Gazze marine microplastiche

Microplastiques trouvés dans 66 % des petits pingouins morts dans la mer Tyrrhénienne centrale (principalement dans l'estomac et le foie)

Les microplastiques sont partout et sont de plus en plus ingérés par les animaux : c'est ce que démontre une étude qui a constaté leur présence dans 66 % des petits pingouins morts dans la mer Tyrrhénienne centrale.

Une étude récente a mis en lumière des données inquiétantes concernant pollution plastique dans la mer Tyrrhénienne centraleen se concentrant en particulier sur des petits pingouins retrouvés morts durant l'hiver 2022-2023 le long des côtes italiennes.

Ces oiseaux, typiques de l'Atlantique Nord et habituellement rarement présents en Méditerranée, ont hiverné en nombre exceptionnelavec un contingent d'environ 750 personnes. Des chercheurs de la station zoologique Anton Dohrn de Naples, en collaboration avec l'Université Federico II et l'Institut portugais MARE, ont examiné les carcasses de ces pies, révélant que 66% d'entre eux contenaient du plastique.

L'analyse a montré que les fragments de plastique ils étaient présents principalement dans l'estomacmais aussi dans d'autres organes comme le foie et le muscle pectoral. Les plastiques ingérés variaient en taille : 38 % des fragments dépassaient les 5 millimètres, tandis que les 62 % restants entraient dans la catégorie des microplastiques.

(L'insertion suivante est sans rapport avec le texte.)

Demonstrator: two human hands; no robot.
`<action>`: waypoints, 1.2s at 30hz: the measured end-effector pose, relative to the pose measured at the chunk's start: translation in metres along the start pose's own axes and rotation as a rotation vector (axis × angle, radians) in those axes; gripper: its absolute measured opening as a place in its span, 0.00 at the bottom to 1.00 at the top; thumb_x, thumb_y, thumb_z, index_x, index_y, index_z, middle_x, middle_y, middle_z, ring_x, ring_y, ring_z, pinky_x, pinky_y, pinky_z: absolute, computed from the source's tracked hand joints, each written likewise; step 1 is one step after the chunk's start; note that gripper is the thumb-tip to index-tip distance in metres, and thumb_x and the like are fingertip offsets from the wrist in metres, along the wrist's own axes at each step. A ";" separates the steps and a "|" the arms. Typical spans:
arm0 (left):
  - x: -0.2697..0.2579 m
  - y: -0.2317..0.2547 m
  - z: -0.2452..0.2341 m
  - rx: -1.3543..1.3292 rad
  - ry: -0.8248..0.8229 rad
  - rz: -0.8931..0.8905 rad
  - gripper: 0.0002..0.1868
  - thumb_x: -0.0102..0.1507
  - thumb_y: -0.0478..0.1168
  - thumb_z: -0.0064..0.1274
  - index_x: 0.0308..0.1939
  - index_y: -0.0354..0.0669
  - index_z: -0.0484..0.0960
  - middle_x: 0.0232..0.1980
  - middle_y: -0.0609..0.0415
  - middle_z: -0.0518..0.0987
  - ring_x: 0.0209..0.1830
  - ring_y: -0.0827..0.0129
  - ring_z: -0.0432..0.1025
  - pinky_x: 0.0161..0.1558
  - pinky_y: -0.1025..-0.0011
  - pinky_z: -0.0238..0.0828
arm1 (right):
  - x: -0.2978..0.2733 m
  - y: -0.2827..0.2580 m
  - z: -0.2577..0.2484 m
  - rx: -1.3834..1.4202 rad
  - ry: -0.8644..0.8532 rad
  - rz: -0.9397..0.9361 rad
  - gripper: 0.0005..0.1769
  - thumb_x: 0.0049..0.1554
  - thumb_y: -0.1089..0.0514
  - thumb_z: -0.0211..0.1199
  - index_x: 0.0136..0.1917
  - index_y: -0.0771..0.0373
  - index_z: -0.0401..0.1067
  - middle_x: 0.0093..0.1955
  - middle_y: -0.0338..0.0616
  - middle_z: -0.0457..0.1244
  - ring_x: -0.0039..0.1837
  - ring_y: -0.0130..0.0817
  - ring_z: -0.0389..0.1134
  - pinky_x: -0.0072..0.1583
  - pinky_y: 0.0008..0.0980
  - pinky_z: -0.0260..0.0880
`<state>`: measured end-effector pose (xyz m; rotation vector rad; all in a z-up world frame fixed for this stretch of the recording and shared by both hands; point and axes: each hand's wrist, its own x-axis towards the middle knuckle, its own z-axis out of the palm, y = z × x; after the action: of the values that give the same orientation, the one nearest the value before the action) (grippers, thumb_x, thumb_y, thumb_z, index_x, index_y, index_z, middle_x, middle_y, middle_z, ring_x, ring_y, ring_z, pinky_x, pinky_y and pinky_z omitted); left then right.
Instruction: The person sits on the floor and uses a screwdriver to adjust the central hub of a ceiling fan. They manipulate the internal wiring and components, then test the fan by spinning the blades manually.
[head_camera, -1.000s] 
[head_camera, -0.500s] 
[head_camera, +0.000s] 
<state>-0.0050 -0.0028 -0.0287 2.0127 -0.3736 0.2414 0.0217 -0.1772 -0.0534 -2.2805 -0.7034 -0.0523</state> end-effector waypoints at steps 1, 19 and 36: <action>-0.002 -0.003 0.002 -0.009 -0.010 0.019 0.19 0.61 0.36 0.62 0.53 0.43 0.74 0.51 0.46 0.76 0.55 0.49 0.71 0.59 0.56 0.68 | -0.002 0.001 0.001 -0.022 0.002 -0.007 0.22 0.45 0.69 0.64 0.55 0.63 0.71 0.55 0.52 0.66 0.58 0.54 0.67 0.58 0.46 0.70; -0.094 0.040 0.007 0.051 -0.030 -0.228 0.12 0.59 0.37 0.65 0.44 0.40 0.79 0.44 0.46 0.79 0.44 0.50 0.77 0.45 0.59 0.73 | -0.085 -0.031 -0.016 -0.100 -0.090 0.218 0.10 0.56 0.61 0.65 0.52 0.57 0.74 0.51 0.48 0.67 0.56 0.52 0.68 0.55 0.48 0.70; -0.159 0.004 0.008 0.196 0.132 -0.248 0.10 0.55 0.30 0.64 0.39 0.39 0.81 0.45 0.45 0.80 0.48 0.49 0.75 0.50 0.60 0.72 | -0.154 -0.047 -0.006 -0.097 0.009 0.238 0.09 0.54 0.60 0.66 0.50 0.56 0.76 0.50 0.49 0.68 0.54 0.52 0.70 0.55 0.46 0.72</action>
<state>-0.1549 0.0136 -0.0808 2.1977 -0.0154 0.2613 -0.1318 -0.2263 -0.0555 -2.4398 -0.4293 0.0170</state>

En particulier, le polyéthylène et le polypropylène étaient présents

Les deux polymères les plus fréquemment rencontrés étaient le polyéthylèneutilisé pour produire des sacs et des bouteilles, et le polypropylèneutilisé dans la fabrication de contenants pour des produits tels que les détergents et les yaourts. Selon les chercheurs, la forte présence de plastique chez ces oiseaux, qui se nourrissent principalement de poissons pélagiques, représente un cause potentielle contributive à leur décès.

Les petits pingouins peuvent confondre les fragments de plastique avec des poissons morts, souvent trompés par les caractéristiques olfactives des débris. colonisé par des algues et des micro-organismes. L'ingestion de plastique entraîne de graves problèmes de santé chez les oiseaux, notamment blocages du tube digestif, malnutrition et, dans les cas extrêmes, la mort.

Ce phénomène est préoccupant notamment en raison de la forte concentration de plastiques en Méditerranée qui, étant un bassin semi-fermé, elle collecte une plus grande quantité de microplastiques que les autres merscomme l'océan Pacifique Nord. Au contraire, des études menées dans les zones de l’Atlantique Nord indiquent une présence très réduite, voire inexistante, de plastique dans les carcasses de petits pingouins.

Cette étude souligne une fois de plus à quel point la présence de plastique en Méditerranée représente un menace sérieuse pour la biodiversité marineet comment les petits pingouins, correctement surveillés, peuvent servir d'indicateurs de la gravité d'un phénomène qui malheureusement ne cesse de s'aggraver. Une intervention décisive et importante est donc nécessaire de toute urgence pour mettre un terme à tout cela et arrêter la mort de milliers d’animaux.